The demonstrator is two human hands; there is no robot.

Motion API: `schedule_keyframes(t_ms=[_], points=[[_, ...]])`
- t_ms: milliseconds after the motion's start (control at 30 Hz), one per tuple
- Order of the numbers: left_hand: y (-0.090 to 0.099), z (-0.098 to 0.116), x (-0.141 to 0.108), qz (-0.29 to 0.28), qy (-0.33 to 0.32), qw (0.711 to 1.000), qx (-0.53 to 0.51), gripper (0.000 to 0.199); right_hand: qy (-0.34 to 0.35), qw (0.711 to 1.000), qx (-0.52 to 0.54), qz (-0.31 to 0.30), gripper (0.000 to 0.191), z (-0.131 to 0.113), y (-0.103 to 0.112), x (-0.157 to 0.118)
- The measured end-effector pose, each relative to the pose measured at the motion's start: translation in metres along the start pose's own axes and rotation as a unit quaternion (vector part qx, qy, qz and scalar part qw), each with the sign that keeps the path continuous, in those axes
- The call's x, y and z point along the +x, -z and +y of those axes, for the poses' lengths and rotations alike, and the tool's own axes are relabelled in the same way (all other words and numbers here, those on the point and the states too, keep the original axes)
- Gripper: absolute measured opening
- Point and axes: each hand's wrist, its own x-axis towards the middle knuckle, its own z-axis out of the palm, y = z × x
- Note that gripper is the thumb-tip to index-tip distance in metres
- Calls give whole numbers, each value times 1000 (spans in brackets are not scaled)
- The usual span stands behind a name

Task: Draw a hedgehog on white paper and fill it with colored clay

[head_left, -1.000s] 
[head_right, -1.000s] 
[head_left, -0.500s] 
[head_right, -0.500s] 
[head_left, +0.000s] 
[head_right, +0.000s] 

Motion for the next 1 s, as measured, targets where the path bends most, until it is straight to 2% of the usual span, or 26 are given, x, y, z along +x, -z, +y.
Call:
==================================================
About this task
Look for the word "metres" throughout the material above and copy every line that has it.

Solution
- The measured end-effector pose, each relative to the pose measured at the motion's start: translation in metres along the start pose's own axes and rotation as a unit quaternion (vector part qx, qy, qz and scalar part qw), each with the sign that keeps the path continuous, in those axes
- Note that gripper is the thumb-tip to index-tip distance in metres

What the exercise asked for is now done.